> -----Original Message-----
> From: Robert Dodier [mailto:robert.dodier at gmail.com]
> Sent: Monday, June 16, 2008 7:26 PM
> To: fateman at EECS.Berkeley.EDU
> Cc: fred.wang at free.fr; maxima at math.utexas.edu
> Subject: Re: [Maxima] XML package and MathML
>
> On 6/16/08, Richard Fateman <fateman at cs.berkeley.edu> wrote:
>
> > My suggestion is to preface any of these by mathml or xml
> notations, e.g.
> > mathml_prime_numbers
> > or
> > %mathml_prime_numbers
> > or %MathML_PrimeNumbers
> >
> > and %MathML_Root ..
>
> This is needlessly clumsy. Stuff that looks the same in two
> different languages can mean different things. So what?
This is, in my view. absolutely the wrong approach.
If you can't get it right, perhaps it is excusable. But you CAN get it
right; you just are allowing it to be wrong.
'When I use a word,' Humpty Dumpty said, in a rather scornful tone,' it
means just what I choose it to mean, neither more nor less.'
'The question is,' said Alice, 'whether you can make words mean so many
different things.'
see
http://www.sundials.org/about/humpty.htm
>
> If you asked me to translate x=sin(1) from Fortran to Maxima,
> would you be happy if I wrote
>
> fortran_assignment(fortran_symbol('x),
> fortran_sin(fortran_integer(1));
>
YES. ABSOLUTELY.
1. It may be the case that on a 32-bit computer,
fortran_integer(2147483647)+fortran_integer(1) = fortran_integer(-1).

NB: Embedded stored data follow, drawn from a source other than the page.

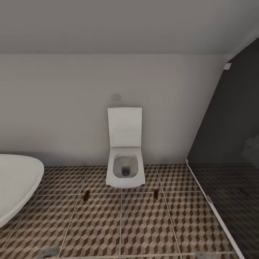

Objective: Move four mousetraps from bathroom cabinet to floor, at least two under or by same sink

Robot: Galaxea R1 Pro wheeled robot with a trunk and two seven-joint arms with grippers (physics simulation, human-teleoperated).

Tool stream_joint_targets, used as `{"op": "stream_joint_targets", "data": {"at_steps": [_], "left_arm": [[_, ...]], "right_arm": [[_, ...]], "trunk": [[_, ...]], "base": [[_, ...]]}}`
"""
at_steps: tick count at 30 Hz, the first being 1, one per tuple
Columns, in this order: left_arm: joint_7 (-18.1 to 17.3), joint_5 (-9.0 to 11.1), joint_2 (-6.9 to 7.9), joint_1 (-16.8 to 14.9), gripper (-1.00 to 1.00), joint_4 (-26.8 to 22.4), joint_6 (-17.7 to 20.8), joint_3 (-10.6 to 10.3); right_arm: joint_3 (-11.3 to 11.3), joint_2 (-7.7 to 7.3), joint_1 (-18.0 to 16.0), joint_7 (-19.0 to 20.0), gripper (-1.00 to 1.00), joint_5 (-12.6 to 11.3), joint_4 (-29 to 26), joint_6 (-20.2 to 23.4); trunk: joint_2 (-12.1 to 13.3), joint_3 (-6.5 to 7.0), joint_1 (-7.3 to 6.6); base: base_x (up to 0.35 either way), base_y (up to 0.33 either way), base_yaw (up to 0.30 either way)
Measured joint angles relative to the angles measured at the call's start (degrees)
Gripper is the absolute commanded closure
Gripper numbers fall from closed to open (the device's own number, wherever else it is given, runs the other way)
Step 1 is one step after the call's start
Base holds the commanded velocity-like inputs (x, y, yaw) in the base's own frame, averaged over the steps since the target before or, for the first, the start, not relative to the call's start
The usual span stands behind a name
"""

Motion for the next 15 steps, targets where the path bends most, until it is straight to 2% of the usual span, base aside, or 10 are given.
{"op": "stream_joint_targets", "data": {"at_steps": [8, 15], "left_arm": [[0.08, 0.0, -0.09, 1.4, -1.0, -5.18, -0.05, 0.0], [0.07, -0.05, -0.55, 3.09, -1.0, -6.79, -0.03, -0.07]], "right_arm": [[0.05, 0.28, 3.95, 0.0, -1.0, -0.06, 0.18, 0.0], [0.03, 0.77, 5.16, -0.02, -1.0, -0.16, 0.33, 0.2]], "trunk": [[3.21, 1.44, -1.76], [6.02, 2.7, -3.3]], "base": [[0.0, 0.0, 0.0], [0.0, 0.0, 0.0]]}}
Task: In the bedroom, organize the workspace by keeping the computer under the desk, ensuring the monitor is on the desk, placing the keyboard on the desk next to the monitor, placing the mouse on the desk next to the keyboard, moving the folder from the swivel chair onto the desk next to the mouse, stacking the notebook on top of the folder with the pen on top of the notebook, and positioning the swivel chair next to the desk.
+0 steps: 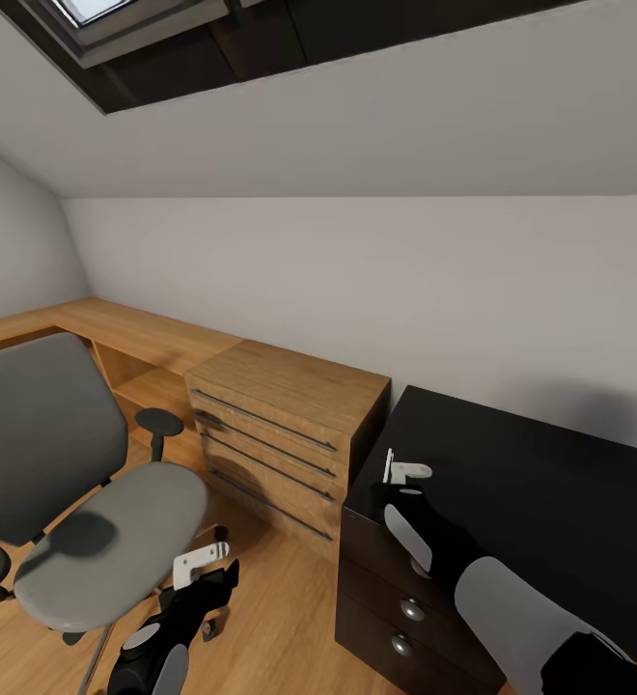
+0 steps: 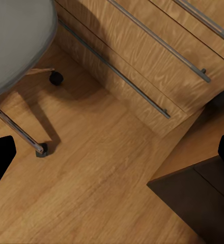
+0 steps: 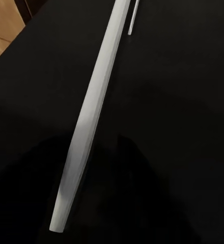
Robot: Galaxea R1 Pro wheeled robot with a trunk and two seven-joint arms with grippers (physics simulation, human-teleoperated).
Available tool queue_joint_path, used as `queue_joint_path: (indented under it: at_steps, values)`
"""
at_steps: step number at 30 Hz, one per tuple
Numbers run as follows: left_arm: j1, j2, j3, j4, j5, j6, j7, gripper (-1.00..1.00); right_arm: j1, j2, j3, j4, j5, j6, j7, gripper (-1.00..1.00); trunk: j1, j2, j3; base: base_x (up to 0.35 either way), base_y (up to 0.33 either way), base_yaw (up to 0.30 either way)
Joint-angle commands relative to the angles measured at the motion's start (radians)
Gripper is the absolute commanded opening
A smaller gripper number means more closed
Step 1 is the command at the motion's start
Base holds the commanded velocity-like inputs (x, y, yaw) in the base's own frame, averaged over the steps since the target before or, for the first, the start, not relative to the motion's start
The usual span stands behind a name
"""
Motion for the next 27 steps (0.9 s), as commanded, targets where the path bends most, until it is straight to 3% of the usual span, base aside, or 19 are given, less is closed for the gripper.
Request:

This is not true in Maxima's arithmetic. So they must be kept at arm's
length.
If you don't encode the meaning of fortran_integer(1) in such a way that
Maxima can understand it properly, you are not going to be able to use
Maxima to (say) prove the correctness of fortran programs. Or even to
duplicate the computation of the fortran program.
Additionally,
2. the scoping rules for fortran_assignment would be different from
Maxima's.
3. FORTRAN's sin function is also different, e.g. sin(symbolq+%pi) means
something to Maxima.
The relative success of using MathML for 2-d math typesetting does NOT in
any way mean that the reverse is obvious, or just a matter of picking names
that are "close" out of a hat.
> ??
>
> > To say that these two concepts are "the same" is
> problematical if you are
> > doing any serious with MathML.
>
> It's not necessary to establish an exact equivalence in order to
> get some useful work done.
The amount of useful work that can be done correctly using mathml as input
does not even include arithmetic, as illustrated above with
fortran_integer().
>
> Above all, there is not an exact equivalence between Maxima and
> stuff I write on a piece of paper, and yet somehow I can get some
> useful results. Substitute "in XML" for "on a piece of paper" and
> we're back to the situation with MathML.
If you write a program on a piece of paper using different semantics from
the computer programming language, you can also get some useful results.
For example you could write 2+2 when you meant 2*2. And that's perfectly
useful because the semantics happen to coincide. sometimes. So I guess you
are OK with that? :)
The point of arithmetizing mathematics (that is, converting everything to
computing) is that the computation will mirror the same meaning, in some
logical and constructive sense, as the mathematics.
There is a substantial activity using the initials MKM
see
http://events.cs.bham.ac.uk/cicm08/mkm08/
Note that in the program they refer explicitly to MathML, OpenMath, and
other mathematical content standards.
They care. I suggest Mr. Wang study the actual needs of such people, who
might actually want to communicate with Maxima, but semantically correctly.